# [TASK OBJECTIVE]
Everything in the listing below needs to be returned word for word.

# [SOURCE MATERIAL]

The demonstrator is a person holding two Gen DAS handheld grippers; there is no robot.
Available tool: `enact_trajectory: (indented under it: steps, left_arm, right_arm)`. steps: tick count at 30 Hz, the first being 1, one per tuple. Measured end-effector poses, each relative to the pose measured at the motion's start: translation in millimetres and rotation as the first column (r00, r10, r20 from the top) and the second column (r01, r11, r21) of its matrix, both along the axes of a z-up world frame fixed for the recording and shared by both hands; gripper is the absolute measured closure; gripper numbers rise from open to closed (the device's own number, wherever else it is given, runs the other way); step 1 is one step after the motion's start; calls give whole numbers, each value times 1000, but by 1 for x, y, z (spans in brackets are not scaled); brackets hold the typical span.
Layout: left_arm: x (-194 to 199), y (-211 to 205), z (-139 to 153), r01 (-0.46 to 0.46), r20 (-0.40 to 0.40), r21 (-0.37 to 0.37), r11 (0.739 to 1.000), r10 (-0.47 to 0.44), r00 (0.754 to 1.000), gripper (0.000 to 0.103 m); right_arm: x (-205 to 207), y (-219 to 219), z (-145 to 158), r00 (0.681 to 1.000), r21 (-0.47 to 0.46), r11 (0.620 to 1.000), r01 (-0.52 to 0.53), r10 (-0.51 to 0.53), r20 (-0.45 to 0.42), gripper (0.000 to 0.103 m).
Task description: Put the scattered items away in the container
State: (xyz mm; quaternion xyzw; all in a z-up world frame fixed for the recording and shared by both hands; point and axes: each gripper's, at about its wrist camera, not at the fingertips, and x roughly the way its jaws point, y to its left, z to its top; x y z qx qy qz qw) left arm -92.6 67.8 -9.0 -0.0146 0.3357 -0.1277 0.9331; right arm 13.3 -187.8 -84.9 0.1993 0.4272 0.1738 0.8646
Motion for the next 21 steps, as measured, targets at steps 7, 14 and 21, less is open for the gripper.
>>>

# [EXPECTED ANSWER]
The demonstrator is a person holding two Gen DAS handheld grippers; there is no robot.
Available tool: `enact_trajectory: (indented under it: steps, left_arm, right_arm)`. steps: tick count at 30 Hz, the first being 1, one per tuple. Measured end-effector poses, each relative to the pose measured at the motion's start: translation in millimetres and rotation as the first column (r00, r10, r20 from the top) and the second column (r01, r11, r21) of its matrix, both along the axes of a z-up world frame fixed for the recording and shared by both hands; gripper is the absolute measured closure; gripper numbers rise from open to closed (the device's own number, wherever else it is given, runs the other way); step 1 is one step after the motion's start; calls give whole numbers, each value times 1000, but by 1 for x, y, z (spans in brackets are not scaled); brackets hold the typical span.
Layout: left_arm: x (-194 to 199), y (-211 to 205), z (-139 to 153), r01 (-0.46 to 0.46), r20 (-0.40 to 0.40), r21 (-0.37 to 0.37), r11 (0.739 to 1.000), r10 (-0.47 to 0.44), r00 (0.754 to 1.000), gripper (0.000 to 0.103 m); right_arm: x (-205 to 207), y (-219 to 219), z (-145 to 158), r00 (0.681 to 1.000), r21 (-0.47 to 0.46), r11 (0.620 to 1.000), r01 (-0.52 to 0.53), r10 (-0.51 to 0.53), r20 (-0.45 to 0.42), gripper (0.000 to 0.103 m).
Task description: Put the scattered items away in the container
State: (xyz mm; quaternion xyzw; all in a z-up world frame fixed for the recording and shared by both hands; point and axes: each gripper's, at about its wrist camera, not at the fingertips, and x roughly the way its jaws point, y to its left, z to its top; x y z qx qy qz qw) left arm -92.6 67.8 -9.0 -0.0146 0.3357 -0.1277 0.9331; right arm 13.3 -187.8 -84.9 0.1993 0.4272 0.1738 0.8646
Motion for the next 21 steps, as measured, targets at steps 7, 14 and 21, less is open for the gripper.
>>>

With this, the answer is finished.